# Work item
Report back every line below that carries the word "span".

———

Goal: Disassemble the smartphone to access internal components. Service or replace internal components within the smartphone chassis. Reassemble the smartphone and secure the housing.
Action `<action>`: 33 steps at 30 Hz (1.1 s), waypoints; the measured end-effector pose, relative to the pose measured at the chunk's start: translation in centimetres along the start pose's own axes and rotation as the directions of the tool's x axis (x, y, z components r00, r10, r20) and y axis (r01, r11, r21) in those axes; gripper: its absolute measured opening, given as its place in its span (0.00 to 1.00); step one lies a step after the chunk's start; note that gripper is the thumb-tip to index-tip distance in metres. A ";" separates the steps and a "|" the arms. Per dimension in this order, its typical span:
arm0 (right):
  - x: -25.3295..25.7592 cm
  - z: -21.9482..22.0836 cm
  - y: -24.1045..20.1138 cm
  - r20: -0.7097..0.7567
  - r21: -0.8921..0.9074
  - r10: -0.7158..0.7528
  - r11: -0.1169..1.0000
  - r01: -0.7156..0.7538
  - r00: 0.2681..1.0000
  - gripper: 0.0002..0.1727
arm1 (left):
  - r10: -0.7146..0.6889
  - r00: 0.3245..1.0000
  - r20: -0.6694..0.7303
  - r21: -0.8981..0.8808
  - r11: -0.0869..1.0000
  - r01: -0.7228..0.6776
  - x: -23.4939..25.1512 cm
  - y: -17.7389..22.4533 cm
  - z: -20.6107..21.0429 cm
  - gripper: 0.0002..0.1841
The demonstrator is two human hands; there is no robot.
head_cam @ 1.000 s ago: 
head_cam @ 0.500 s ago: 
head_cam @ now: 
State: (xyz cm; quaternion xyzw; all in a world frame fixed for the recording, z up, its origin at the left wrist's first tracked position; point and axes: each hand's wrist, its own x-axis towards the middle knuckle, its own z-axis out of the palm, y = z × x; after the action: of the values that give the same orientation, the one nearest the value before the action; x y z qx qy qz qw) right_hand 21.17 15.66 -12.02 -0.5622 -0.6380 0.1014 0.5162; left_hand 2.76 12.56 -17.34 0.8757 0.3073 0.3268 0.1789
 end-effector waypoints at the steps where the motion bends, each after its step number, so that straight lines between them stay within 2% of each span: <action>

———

# Solved exercise
Action `<action>`: 33 steps at 30 Hz (1.1 s), waypoints; the measured end-effector pose, relative to the pose measured at the chunk's start: translation in centimetres along the start pose's own axes and rotation as the directions of the tool's x axis (x, y, z components r00, r10, r20) and y axis (r01, r11, r21) in those axes; gripper: its absolute measured opening, given as its place in its span (0.00 to 1.00); step one lies a step after the chunk's start; note that gripper is the thumb-tip to index-tip distance in metres. A ";" separates the steps and a "|" the arms. Per dimension in this order, its typical span:
 end-effector waypoints at the steps where the motion bends, each after its step number, so that straight lines between them stay within 2% of each span: <action>

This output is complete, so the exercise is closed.